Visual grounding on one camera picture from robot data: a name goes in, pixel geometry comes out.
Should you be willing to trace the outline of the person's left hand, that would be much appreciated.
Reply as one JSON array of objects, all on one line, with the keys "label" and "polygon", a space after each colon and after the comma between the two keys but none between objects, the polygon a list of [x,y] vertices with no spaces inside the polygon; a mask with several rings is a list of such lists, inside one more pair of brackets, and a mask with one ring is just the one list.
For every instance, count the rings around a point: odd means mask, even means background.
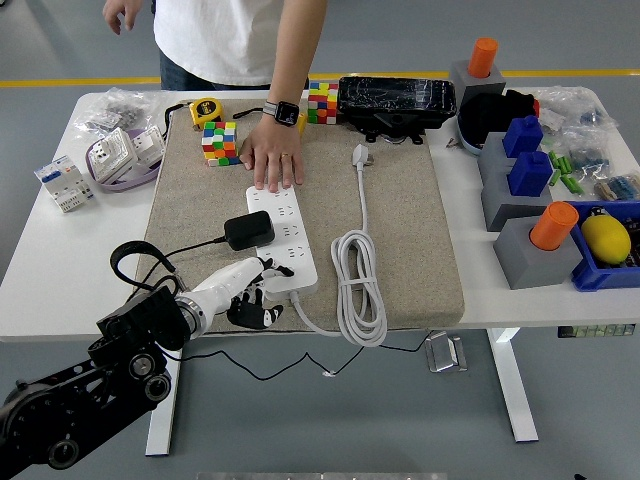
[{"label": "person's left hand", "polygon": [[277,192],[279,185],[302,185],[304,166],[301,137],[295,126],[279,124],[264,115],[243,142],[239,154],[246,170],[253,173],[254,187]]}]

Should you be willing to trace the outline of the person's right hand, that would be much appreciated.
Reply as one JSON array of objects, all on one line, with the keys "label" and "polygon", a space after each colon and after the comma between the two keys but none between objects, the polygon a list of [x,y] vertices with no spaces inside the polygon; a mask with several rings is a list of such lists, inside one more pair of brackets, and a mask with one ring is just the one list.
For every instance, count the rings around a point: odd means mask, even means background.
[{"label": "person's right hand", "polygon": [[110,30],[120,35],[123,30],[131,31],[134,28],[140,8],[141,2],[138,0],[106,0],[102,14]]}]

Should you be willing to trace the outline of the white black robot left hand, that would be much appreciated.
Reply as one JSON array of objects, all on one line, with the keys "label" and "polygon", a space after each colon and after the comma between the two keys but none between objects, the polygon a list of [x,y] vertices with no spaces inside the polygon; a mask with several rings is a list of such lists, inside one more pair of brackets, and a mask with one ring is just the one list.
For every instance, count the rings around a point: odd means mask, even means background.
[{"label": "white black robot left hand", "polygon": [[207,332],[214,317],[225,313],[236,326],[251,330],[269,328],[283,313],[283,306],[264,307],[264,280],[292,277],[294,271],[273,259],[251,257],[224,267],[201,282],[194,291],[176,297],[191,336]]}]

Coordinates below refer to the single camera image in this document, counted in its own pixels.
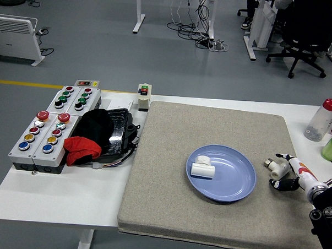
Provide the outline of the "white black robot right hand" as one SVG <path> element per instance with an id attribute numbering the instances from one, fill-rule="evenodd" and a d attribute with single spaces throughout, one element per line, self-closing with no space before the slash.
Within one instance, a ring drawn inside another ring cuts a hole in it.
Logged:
---
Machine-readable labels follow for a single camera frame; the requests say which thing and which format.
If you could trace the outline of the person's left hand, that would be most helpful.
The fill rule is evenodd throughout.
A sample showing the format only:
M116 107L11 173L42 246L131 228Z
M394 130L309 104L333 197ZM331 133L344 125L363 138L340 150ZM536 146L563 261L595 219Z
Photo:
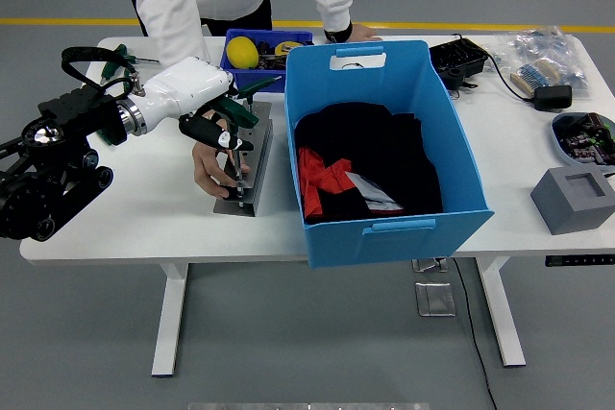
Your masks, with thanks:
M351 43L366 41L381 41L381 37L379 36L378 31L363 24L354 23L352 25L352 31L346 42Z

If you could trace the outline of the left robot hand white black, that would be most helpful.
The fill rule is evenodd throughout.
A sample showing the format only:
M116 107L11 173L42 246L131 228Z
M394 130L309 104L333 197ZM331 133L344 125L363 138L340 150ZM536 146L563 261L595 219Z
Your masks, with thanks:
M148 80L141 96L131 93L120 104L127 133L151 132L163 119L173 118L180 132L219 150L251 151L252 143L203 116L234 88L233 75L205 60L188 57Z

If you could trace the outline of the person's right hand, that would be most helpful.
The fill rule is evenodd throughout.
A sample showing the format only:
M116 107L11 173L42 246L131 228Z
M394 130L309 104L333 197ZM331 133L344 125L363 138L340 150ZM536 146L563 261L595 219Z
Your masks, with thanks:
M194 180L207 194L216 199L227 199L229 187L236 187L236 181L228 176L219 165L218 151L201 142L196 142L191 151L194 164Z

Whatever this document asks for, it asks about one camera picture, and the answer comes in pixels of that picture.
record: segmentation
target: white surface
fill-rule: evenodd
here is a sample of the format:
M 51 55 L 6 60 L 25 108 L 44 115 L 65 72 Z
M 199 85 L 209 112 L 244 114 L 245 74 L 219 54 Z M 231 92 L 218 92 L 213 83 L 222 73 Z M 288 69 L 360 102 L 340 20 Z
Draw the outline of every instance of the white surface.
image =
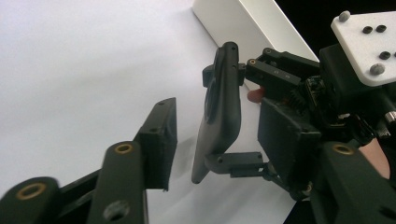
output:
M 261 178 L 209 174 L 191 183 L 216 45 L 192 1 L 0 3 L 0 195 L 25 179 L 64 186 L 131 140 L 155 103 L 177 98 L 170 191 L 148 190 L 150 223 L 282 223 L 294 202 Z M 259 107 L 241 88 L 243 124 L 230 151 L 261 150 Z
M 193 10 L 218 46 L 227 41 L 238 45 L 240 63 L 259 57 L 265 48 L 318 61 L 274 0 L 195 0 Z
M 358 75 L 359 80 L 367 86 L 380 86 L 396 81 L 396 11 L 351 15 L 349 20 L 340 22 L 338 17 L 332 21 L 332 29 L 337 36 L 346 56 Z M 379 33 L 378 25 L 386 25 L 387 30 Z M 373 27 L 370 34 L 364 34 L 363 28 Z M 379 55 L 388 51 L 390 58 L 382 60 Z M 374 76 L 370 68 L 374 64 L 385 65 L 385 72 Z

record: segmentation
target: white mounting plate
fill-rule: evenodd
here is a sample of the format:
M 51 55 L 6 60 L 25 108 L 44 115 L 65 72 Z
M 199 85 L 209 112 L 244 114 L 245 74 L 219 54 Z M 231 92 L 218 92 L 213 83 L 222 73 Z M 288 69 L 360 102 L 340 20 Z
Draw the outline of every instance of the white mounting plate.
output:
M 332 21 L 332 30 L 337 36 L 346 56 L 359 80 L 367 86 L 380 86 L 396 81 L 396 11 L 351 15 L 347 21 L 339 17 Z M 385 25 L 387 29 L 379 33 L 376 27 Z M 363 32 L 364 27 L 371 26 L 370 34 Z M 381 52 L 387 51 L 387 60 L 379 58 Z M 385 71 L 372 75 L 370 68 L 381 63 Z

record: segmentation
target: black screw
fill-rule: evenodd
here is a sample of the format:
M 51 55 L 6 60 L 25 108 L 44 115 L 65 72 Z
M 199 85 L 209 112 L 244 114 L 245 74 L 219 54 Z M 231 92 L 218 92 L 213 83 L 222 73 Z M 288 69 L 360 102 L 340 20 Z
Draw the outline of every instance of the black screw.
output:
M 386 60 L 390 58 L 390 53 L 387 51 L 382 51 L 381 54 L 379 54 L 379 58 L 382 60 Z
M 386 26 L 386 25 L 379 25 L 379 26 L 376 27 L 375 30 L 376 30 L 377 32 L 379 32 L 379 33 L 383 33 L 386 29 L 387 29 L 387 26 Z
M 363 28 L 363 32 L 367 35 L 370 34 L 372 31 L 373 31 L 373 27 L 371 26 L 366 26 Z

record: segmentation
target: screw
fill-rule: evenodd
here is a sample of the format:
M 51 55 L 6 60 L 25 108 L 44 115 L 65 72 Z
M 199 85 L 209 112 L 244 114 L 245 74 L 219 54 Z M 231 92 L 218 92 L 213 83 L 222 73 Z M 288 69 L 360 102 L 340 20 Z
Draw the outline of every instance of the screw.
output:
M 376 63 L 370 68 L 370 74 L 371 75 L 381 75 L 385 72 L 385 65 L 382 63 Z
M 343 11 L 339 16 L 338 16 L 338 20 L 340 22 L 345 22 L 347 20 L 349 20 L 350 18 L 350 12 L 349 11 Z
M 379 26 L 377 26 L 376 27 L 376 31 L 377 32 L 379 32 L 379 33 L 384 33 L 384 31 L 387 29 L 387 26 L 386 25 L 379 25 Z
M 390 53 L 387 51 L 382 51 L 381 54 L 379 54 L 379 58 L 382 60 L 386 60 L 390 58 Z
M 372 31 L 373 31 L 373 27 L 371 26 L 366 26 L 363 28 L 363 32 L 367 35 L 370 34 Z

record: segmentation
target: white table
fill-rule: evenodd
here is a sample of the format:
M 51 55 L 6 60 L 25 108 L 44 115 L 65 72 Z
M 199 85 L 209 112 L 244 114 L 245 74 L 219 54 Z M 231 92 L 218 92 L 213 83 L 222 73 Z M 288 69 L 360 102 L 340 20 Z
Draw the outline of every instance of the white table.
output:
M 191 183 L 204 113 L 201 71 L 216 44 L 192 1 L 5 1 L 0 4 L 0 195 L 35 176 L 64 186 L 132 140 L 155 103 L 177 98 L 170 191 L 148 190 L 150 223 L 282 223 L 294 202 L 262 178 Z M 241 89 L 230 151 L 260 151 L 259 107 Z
--
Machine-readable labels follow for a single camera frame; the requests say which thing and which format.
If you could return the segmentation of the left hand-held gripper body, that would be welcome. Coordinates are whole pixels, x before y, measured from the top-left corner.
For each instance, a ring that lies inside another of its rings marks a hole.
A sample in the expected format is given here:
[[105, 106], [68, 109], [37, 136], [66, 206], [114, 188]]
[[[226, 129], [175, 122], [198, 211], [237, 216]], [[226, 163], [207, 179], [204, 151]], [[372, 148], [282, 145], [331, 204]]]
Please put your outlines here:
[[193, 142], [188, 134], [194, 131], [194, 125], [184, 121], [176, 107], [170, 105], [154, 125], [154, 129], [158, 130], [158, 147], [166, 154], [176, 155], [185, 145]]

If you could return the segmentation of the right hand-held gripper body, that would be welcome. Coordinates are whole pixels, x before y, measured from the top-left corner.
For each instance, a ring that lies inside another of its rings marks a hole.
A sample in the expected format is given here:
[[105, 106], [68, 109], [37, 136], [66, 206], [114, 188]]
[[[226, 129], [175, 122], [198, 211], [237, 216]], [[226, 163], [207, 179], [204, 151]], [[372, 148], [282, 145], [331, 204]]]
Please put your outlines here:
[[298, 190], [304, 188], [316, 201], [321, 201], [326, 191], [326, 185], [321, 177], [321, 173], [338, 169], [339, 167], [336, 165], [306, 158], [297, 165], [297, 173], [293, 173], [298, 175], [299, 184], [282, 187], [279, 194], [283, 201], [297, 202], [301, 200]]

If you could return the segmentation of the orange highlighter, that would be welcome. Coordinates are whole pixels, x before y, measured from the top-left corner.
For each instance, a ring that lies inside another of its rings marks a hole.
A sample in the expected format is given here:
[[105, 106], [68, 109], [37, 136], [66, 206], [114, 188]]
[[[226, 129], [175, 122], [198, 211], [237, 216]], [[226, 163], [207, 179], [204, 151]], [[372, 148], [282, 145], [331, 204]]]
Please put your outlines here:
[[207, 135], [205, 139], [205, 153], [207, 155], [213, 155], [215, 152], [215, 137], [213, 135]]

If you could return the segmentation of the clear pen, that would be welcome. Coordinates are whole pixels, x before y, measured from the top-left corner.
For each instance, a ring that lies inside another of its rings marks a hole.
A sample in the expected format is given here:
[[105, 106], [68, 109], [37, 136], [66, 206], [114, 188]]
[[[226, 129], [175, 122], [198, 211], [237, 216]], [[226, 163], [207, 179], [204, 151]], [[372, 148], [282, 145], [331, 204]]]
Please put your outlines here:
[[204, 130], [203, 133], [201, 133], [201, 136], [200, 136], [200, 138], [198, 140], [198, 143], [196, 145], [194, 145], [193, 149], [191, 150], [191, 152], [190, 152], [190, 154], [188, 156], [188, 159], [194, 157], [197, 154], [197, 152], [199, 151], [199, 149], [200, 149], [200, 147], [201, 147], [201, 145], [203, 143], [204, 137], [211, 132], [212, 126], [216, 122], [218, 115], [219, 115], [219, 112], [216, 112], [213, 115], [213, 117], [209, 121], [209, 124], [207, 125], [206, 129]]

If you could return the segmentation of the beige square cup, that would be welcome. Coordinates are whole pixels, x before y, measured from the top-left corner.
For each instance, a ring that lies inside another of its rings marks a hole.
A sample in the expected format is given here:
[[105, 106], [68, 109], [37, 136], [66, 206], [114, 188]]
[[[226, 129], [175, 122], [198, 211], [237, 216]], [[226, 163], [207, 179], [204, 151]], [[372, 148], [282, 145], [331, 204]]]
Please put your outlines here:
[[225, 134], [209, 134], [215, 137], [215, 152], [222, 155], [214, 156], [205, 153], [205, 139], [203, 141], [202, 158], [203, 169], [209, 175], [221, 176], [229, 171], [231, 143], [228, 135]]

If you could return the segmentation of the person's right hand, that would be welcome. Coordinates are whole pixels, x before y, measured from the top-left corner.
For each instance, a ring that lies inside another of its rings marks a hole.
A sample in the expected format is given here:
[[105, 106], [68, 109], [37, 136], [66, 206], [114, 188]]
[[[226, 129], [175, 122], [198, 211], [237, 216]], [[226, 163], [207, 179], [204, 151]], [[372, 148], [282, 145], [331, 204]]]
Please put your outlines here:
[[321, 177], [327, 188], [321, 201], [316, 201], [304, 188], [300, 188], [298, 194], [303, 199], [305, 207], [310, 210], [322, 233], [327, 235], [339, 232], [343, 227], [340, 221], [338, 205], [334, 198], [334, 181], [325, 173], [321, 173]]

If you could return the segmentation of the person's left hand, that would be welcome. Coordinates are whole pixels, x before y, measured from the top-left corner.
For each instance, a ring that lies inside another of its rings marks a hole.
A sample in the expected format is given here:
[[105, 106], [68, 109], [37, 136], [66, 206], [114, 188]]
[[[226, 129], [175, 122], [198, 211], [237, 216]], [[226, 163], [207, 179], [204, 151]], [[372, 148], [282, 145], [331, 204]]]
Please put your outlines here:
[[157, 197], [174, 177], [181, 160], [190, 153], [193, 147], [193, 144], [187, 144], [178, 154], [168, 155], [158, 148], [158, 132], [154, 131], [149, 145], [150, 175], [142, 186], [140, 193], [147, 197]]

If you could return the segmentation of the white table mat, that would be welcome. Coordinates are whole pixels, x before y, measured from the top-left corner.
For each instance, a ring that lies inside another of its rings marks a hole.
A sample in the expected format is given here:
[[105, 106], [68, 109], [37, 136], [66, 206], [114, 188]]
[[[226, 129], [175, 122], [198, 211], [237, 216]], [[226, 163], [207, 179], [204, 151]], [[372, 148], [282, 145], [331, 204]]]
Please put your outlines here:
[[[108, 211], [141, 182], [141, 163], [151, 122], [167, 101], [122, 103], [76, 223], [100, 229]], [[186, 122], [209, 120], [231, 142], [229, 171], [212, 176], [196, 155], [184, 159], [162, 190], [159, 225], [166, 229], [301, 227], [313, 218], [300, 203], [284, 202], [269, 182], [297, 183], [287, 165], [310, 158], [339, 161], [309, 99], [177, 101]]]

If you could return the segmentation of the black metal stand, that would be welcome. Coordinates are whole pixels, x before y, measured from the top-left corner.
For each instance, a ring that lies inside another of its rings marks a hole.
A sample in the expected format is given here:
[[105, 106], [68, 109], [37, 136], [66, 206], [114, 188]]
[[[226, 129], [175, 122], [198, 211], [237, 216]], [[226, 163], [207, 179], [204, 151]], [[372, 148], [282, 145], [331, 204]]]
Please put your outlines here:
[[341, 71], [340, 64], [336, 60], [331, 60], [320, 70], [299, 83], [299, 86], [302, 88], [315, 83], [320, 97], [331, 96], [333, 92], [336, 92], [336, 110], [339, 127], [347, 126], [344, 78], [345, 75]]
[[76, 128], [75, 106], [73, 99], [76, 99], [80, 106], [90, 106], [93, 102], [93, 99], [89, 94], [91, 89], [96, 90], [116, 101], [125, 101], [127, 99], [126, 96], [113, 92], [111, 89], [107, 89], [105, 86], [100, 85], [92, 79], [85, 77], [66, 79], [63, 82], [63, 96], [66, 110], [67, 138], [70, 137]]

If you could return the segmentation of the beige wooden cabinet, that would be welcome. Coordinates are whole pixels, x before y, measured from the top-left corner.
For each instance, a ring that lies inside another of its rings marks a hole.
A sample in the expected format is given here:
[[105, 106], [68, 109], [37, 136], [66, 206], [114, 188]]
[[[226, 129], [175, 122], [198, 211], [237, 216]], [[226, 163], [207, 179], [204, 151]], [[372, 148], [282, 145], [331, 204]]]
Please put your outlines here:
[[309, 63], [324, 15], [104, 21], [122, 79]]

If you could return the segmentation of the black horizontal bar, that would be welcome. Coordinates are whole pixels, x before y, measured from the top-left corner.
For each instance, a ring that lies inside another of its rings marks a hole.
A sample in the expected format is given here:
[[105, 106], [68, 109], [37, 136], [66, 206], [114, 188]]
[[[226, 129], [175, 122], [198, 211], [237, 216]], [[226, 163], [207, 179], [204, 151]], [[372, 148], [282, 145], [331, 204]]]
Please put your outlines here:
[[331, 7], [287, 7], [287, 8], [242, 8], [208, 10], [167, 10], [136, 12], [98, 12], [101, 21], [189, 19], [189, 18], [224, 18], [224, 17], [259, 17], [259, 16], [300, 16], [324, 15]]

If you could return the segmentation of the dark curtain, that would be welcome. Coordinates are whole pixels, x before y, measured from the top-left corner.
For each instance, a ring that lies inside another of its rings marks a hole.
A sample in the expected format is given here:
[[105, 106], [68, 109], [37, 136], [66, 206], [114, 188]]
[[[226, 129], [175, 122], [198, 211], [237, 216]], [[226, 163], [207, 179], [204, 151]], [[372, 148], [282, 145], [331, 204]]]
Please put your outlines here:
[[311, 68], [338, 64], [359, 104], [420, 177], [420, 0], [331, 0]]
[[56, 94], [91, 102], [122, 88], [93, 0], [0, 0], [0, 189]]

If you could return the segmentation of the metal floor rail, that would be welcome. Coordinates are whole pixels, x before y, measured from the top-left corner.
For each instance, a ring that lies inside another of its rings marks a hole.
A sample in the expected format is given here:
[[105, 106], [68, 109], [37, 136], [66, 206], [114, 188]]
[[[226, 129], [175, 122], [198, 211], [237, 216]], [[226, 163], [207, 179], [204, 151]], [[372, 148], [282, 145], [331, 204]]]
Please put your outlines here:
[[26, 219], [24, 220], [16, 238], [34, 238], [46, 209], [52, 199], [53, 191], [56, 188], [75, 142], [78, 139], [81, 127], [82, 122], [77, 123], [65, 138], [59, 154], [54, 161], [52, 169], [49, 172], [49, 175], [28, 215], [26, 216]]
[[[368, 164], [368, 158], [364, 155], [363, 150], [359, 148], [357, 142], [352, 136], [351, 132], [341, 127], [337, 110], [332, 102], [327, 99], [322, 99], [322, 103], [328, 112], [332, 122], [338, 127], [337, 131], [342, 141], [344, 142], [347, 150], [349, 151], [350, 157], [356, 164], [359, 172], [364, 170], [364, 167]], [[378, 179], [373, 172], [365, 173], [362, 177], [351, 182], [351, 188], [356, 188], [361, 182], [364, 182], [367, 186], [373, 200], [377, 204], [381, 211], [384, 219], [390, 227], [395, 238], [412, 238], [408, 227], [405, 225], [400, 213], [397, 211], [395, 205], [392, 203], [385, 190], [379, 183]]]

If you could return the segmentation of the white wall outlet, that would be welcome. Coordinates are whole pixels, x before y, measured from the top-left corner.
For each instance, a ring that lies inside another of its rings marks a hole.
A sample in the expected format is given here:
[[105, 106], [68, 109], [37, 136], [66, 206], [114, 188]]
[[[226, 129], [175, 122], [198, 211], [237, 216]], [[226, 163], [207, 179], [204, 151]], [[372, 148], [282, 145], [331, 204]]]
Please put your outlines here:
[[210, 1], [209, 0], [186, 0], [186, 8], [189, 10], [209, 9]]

AIM OF THE TASK = Using the entries above, transcribe every line from the line containing "Visual grounding on" through the line containing "right hand, that would be much appreciated.". Do not copy pictures.

SOLUTION TO THIS EXERCISE =
Visual grounding on one camera picture from robot data: a name goes in, pixel geometry comes out.
Should you be willing to trace the outline of the person's left hand, that would be much appreciated.
Reply as one JSON array of objects, all on one line, with the keys "label" and "polygon", a space after each colon and after the comma between the two keys but none between objects, the polygon a list of [x,y] vertices with no spaces inside the polygon; a mask with several rings is a list of such lists, inside one more pair of brackets, and a mask with one ring is just the one list.
For every instance, count the rings around a point: odd means mask, even means background.
[{"label": "person's left hand", "polygon": [[277,192],[279,185],[302,185],[304,166],[301,137],[295,126],[279,124],[264,115],[243,142],[239,154],[246,170],[253,173],[254,187]]}]

Should you be willing to trace the outline of the person's right hand, that would be much appreciated.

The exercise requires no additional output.